▸ Aim of the exercise:
Skip the pictures and restate, word for word, the lines from the one containing "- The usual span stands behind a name" to the end of the data below.

▸ Supplied material:
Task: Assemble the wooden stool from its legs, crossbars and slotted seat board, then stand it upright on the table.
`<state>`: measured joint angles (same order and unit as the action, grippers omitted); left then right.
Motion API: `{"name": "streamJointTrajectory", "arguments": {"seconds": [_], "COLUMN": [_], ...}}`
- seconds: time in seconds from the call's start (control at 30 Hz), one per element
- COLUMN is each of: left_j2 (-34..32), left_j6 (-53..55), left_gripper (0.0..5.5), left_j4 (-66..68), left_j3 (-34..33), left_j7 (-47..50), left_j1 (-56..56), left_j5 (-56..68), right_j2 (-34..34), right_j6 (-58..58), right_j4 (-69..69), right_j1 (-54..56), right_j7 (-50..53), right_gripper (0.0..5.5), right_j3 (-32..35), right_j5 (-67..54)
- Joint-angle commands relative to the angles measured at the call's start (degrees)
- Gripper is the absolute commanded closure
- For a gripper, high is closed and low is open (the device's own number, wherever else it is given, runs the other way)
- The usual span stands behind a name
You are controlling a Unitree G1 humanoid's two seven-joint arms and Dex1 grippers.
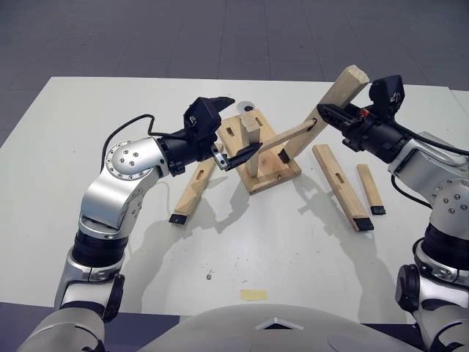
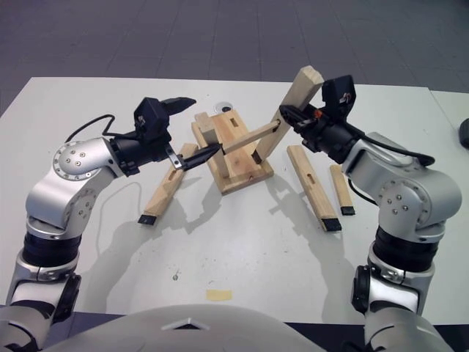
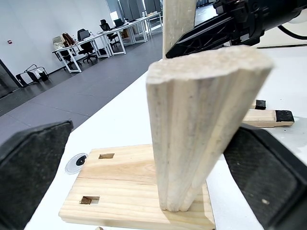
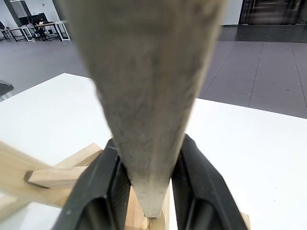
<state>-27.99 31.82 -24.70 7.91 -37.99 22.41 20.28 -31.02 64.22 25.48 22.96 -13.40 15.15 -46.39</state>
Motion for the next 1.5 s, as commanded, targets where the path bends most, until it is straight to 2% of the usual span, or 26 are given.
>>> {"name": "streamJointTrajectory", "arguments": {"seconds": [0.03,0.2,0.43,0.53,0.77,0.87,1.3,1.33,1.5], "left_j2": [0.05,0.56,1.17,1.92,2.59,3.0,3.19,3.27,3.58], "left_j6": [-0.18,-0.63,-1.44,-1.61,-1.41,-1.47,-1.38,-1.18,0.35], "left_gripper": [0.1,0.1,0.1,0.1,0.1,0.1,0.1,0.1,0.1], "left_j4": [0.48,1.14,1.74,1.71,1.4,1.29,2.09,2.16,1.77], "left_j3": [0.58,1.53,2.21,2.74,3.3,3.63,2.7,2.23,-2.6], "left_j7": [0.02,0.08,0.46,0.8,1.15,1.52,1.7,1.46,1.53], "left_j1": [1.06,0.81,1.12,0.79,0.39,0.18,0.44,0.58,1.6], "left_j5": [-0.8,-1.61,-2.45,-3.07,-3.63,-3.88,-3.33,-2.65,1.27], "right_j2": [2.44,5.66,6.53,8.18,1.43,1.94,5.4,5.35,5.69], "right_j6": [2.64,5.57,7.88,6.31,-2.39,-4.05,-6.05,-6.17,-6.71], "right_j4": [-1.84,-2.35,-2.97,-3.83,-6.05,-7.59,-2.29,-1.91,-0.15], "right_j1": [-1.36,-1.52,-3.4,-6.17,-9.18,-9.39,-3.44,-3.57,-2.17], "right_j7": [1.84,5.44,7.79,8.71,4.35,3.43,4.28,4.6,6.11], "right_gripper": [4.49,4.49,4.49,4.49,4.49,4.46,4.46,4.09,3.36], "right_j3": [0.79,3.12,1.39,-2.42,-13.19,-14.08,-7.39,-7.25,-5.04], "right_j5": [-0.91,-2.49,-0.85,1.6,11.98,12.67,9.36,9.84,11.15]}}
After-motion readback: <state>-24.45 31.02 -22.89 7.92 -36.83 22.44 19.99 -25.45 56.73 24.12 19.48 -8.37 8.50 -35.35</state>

▸ Task result:
- The usual span stands behind a name
You are controlling a Unitree G1 humanoid's two seven-joint arms and Dex1 grippers.
<state>-27.99 31.82 -24.70 7.91 -37.99 22.41 20.28 -31.02 64.22 25.48 22.96 -13.40 15.15 -46.39</state>
Motion for the next 1.5 s, as commanded, targets where the path bends most, until it is straight to 2% of the usual span, or 26 are given.
>>> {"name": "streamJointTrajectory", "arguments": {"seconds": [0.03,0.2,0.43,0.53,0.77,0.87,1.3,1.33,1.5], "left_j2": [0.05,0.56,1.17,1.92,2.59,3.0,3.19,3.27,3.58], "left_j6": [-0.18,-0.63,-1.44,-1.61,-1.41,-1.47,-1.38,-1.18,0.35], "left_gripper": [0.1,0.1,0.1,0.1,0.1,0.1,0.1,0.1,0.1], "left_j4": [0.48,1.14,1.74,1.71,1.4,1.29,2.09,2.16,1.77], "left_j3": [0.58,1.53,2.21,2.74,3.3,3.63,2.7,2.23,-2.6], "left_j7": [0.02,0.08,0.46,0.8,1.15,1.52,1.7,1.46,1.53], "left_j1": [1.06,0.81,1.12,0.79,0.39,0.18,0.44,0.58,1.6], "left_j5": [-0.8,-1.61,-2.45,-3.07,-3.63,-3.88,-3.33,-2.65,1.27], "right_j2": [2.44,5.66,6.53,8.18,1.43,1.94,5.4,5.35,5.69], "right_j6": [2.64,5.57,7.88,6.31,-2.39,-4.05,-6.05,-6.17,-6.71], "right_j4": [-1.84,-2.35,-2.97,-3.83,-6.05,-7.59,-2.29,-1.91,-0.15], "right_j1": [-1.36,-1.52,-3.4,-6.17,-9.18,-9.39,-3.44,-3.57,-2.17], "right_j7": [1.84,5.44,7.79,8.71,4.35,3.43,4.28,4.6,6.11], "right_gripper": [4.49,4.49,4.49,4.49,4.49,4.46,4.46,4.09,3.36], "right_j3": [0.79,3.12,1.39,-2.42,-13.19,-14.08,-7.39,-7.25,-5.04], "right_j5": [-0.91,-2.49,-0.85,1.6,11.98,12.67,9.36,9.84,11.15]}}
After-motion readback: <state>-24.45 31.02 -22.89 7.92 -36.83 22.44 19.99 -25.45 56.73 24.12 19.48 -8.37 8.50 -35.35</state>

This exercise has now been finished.